Yann Raison du Cleuziou, les dessous d’une « contre-révolution »
Pour le politologue, à droite comme à gauche, les catholiques déploient des stratégies de reconquête culturelle et politique.
Dans son nouvel ouvrage, « Une contre-révolution catholique » (Seuil), le politologue décortique La Manif pour tous comme matrice de l’engagement des jeunes au nom de la perpétuation d’un ordre social.

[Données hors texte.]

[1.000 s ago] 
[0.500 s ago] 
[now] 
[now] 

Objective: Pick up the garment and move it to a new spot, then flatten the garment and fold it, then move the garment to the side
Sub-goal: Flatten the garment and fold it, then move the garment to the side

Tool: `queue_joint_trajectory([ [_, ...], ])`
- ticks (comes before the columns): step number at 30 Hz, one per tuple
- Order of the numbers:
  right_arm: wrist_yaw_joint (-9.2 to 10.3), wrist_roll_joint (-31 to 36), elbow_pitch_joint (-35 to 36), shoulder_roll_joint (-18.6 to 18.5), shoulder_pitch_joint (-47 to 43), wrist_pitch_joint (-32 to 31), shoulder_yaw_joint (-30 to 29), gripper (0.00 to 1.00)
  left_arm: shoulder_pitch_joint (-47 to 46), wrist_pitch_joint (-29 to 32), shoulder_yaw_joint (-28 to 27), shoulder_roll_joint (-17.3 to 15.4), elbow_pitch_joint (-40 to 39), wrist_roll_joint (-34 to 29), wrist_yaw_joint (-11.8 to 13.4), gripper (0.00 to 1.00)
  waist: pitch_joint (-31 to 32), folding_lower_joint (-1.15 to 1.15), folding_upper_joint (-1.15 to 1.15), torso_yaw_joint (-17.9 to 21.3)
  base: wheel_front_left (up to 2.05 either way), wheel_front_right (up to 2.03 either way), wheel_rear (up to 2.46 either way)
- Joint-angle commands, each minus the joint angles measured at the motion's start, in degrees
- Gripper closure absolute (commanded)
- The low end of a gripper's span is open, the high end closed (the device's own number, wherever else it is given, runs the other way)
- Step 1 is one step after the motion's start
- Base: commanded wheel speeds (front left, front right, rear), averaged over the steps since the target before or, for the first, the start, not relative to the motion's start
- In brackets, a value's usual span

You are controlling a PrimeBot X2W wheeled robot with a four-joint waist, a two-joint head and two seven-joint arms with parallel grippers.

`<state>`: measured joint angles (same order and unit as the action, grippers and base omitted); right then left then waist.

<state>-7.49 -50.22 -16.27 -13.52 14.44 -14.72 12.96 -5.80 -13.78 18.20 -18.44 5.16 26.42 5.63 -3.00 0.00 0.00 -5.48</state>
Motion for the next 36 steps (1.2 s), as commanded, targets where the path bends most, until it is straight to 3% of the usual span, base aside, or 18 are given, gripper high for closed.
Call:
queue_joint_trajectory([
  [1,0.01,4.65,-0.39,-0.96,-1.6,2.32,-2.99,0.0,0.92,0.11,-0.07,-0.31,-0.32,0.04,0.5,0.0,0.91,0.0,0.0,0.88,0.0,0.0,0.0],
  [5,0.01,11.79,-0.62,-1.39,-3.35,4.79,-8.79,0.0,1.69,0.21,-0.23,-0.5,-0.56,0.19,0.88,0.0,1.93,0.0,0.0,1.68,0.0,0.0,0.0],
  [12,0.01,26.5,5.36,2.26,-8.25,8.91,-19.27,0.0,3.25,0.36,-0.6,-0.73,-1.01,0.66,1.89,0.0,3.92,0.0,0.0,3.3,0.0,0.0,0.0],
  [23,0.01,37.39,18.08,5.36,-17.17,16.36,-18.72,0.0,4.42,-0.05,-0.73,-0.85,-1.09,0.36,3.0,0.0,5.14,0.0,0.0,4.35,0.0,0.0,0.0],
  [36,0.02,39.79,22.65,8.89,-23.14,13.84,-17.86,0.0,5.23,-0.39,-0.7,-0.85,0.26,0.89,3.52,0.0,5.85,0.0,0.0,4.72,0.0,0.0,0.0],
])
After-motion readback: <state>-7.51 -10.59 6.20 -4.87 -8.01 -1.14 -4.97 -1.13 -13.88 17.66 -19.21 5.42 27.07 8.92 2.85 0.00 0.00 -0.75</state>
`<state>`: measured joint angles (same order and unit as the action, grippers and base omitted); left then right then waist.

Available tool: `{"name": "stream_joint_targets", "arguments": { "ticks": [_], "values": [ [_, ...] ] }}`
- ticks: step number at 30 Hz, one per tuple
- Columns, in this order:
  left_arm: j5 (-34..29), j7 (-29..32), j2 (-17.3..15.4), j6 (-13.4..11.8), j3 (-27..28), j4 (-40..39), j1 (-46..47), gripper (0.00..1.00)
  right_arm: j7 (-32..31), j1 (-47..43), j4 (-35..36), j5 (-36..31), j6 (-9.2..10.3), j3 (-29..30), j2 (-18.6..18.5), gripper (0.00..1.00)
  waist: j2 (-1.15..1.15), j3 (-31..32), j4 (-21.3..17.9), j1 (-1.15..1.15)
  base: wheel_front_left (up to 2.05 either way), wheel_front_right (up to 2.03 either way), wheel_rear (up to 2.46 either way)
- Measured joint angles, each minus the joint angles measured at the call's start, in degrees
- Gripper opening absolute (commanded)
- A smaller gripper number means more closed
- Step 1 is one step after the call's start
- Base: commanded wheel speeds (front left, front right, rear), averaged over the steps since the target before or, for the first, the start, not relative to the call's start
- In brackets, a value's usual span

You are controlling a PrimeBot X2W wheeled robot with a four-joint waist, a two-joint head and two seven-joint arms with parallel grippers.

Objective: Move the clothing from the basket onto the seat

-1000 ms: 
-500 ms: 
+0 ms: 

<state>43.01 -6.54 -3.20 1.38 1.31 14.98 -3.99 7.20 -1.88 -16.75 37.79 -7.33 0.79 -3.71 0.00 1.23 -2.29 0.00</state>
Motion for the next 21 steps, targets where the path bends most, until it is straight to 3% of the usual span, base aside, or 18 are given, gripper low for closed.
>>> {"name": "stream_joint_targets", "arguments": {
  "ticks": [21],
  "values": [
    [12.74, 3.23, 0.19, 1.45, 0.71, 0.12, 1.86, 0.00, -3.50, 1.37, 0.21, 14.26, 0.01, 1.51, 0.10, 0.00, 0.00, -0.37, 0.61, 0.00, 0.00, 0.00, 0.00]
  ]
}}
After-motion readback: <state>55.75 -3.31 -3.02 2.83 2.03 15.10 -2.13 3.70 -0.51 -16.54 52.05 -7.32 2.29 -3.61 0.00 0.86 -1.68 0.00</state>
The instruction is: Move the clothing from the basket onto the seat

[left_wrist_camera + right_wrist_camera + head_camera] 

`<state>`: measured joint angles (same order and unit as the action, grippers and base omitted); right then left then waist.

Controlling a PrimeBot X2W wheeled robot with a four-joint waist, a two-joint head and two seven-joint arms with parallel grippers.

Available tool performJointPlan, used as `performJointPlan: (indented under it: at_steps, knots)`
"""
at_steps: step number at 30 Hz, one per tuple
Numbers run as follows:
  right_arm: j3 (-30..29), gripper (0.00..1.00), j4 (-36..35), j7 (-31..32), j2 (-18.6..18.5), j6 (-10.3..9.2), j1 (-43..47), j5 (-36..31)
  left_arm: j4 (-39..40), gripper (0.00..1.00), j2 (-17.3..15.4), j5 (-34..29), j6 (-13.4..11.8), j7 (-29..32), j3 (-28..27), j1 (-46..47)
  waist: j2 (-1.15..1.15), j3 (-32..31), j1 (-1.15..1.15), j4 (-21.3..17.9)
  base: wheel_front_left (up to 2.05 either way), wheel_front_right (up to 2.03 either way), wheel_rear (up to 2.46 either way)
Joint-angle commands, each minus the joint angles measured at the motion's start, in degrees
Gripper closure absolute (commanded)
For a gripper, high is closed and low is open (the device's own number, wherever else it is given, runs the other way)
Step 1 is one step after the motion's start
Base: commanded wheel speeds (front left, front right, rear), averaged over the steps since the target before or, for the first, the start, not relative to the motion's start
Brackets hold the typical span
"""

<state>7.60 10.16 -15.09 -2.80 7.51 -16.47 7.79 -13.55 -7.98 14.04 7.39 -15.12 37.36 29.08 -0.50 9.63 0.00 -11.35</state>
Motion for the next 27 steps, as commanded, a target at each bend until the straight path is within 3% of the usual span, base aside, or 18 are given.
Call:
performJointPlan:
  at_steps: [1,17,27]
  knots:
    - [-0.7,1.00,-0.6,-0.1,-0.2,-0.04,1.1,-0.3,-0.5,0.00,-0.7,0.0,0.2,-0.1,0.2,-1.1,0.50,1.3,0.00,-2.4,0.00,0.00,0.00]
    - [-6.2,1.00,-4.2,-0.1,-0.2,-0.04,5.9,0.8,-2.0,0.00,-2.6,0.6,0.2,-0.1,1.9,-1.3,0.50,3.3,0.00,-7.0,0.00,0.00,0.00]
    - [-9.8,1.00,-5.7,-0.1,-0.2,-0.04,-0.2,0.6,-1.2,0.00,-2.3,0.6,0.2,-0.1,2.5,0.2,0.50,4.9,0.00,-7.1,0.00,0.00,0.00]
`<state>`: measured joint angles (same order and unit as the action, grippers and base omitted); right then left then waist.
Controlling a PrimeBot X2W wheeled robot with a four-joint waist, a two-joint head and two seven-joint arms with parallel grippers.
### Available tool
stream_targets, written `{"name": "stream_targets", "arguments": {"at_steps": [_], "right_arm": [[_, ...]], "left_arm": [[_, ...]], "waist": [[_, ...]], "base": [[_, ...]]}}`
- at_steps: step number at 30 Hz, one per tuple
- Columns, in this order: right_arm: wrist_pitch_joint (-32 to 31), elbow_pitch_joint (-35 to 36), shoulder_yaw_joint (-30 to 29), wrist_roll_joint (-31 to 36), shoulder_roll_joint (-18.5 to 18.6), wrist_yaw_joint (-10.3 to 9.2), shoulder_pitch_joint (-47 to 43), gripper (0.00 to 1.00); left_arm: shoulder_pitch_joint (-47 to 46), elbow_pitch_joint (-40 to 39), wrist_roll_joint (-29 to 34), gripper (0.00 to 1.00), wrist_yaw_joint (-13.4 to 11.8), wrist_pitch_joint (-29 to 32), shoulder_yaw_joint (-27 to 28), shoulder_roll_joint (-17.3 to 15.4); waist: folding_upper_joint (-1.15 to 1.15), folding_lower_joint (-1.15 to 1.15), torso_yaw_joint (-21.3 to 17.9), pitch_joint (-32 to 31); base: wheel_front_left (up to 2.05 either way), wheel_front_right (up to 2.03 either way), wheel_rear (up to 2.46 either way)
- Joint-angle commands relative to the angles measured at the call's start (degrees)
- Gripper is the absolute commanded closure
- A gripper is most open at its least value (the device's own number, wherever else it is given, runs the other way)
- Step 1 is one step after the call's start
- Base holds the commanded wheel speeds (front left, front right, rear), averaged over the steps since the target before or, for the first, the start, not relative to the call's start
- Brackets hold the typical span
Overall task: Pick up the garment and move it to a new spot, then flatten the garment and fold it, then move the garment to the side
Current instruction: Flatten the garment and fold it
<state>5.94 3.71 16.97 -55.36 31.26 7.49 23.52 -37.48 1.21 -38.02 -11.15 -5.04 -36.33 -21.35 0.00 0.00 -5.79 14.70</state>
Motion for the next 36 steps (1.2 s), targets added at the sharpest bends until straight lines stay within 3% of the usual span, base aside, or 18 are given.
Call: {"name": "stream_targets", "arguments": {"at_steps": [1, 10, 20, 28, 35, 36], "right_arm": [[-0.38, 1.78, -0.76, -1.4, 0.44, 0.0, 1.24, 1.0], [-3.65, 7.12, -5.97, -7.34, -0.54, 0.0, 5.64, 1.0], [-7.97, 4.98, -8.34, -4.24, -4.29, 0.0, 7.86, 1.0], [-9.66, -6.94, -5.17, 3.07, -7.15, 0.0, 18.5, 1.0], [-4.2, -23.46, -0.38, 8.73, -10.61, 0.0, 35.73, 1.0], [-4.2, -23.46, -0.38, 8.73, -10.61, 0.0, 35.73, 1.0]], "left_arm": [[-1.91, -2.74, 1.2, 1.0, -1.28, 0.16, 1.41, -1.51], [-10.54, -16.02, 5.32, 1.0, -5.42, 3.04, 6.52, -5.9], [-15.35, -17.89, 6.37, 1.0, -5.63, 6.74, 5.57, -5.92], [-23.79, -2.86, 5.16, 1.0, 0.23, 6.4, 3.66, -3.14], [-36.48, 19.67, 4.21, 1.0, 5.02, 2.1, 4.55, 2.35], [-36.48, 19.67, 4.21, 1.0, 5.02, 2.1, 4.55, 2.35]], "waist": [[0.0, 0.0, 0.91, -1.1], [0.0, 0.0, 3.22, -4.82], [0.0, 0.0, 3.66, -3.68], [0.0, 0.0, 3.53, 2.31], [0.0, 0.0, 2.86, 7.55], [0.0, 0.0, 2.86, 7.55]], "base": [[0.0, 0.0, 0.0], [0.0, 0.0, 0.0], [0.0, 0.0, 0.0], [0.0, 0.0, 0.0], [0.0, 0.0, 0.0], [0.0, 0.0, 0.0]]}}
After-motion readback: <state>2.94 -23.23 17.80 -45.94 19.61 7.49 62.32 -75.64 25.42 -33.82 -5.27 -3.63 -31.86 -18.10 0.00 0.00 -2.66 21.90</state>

Le Point: Les catholiques affrontent-ils l’une des plus graves crises de leur histoire?
Yann Raison du Cleuziou:
On l’a oublié, mais l’Eglise a traversé une crise très grave et très profonde durant les années 1960-1970. En France, plusieurs milliers de prêtres ont alors quitté leur sacerdoce. La pratique religieuse s’est effondrée et les fidèles se sont profondément divisés. Le pape Paul VI s’est inquiété des «fumées de Satan» qui entraient dans l’Eglise. La crise actuelle des abus sexuels est très différente. Sans doute les prêtres violeurs ou pédophiles représentent-ils peu de chose dans une religion qui comporte 1,3 milliard de fidèles, mais la portée mondiale de ces abus et surtout la compromission des sommets de l’institution ecclésiale dans une omerta coupable dévoilent un problème structurel que le pape François appelle le cléricalisme. Les catholiques de base sont doublement victimes de ces scandales sexuels : ils concernent leurs enfants, et leur foi se trouve discréditée à cause des agissements des abuseurs. Les quatre fondements de la « nouvelle évangélisation » entreprise par Jean-Paul II sont ébranlés : la morale sexuelle, la jeunesse, la centralisation du pouvoir à Rome, les communautés nouvelles.
Une immense perte de crédit pour l’Eglise, même auprès de ses plus fidèles?
Certainement, mais, en même temps, le scandale des abus sexuels est la manifestation ecclésiale d’une dynamique qui traverse toutes les sociétés occidentales et se prolonge même au-delà: la remise en question de la domination masculine et des violences qu’elle facilite ou légitime. Cette question fait imploser toute une série d’institutions, avec les affaires DSK, Beaupin, MeeToo ou la Ligue du LOL. On retrouve partout des formes d’abus de pouvoir à des fins sexuelles, protégées et banalisées par une omerta. Mais ces abus sont encore plus insoutenables dans l’Eglise en raison de l’idéal évangélique revendiqué et parce que l’action de ces hommes engage Dieu lui-même. Le viol des corps se double d’un viol de la conscience spirituelle. C’est un grave degré de perversion. La mansuétude à l’égard d’une telle « absolutisation » du mensonge laisse pantois.
Le catholicisme a-t-il manqué son ancrage dans le monde contemporain?
J’observe un paradoxe : à partir des années 1960, le catholicisme s’est tourné vers le monde, a affiché son désir de dialogue, et la fine fleur des militants catholiques s’est engagée dans tous les combats contre les injustices sans chercher à faire valoir sa foi en contrepartie. Or ce catholicisme marqué par Vatican II, tout en restant dominant, s’épuise. Ce que je montre dans mon livre, c’est que cette ligne conciliatrice s’est trouvée discréditée par l’évolution de la société : les lois bioéthiques, le mariage homosexuel, la remise en question de la valeur de l’héritage chrétien… La loi de la République a achevé de rompre avec la matrice qu’était la morale chrétienne. Cette sécularisation a validé le positionnement contre-culturel des courants les plus conservateurs.